Data engineering performs the lifecycle of work involved in assembling data for analytics. This means architecting, designing, building, operating and adapting the pipelines that ingest, process and deliver data from source to consumer. While the discipline was born in the world of SQL, ETL and data warehousing, data engineering evolved in recent years to address data science. Many data engineers now execute projects that support scripting with python and R, often to apply advanced algorithms to semi- or unstructured data.
Data engineering is a critically important part of analytics that receives little attention compared to data science. Recent research shows 12 times as many unfilled data engineer jobs as data scientist positions. Breadth and depth of required skills limits the number of qualified people to work as data engineers. Clearly the demand for data engineers outstrips the supply, and the gap continues to grow. The large number of unfilled jobs reflects the complexity of data engineering. Breadth of knowledge ranges from relational databases to NoSQL, from batch ETL to data stream processing, and from traditional data warehousing to data lakes. Depth of skills includes hands-on work with Hadoop; programming in Java, Python, R, Scala, or other languages; and data modeling from relational and star-schema to document stores and graph databases. The data engineer is part database engineer (building the databases that implement data warehouses, data lakes, and analytic sandboxes) and part software engineer (building the processes, pipelines, and services that move data through the ecosystem and make it accessible to data consumers). One goal of data fabric is to automate much of data engineering to increase reuse and repeatability, and to expand data engineering capacity.
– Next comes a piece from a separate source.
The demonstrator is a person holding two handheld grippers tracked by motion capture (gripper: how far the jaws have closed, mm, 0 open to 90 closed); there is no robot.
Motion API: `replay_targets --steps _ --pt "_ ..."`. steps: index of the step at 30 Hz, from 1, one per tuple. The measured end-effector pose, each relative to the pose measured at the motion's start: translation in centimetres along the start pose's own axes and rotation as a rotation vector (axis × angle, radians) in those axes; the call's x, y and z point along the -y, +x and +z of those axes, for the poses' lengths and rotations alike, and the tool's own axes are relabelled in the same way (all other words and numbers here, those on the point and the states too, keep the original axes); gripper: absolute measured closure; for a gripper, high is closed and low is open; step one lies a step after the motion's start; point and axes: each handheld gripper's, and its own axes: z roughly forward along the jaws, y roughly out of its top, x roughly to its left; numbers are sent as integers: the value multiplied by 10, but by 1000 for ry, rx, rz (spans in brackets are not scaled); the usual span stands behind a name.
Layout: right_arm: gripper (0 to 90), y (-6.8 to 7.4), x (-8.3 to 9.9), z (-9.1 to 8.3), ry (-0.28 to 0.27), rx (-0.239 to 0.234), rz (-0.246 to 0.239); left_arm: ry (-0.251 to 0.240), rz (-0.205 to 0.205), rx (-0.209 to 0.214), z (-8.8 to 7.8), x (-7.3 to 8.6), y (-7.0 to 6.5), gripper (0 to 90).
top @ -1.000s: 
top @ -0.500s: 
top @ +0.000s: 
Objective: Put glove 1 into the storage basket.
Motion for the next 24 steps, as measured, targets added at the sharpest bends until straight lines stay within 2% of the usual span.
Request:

Data engineers do the heavy lifting required to create and manage the information supply chain. We used to call these individuals ETL developers and data architects. They identify source data, map data flows, model databases, define and monitor data transformation jobs, and work with database administrators to create, manage, and tune databases and optimize performance. Some also design business views for business users, especially if they are built within a database.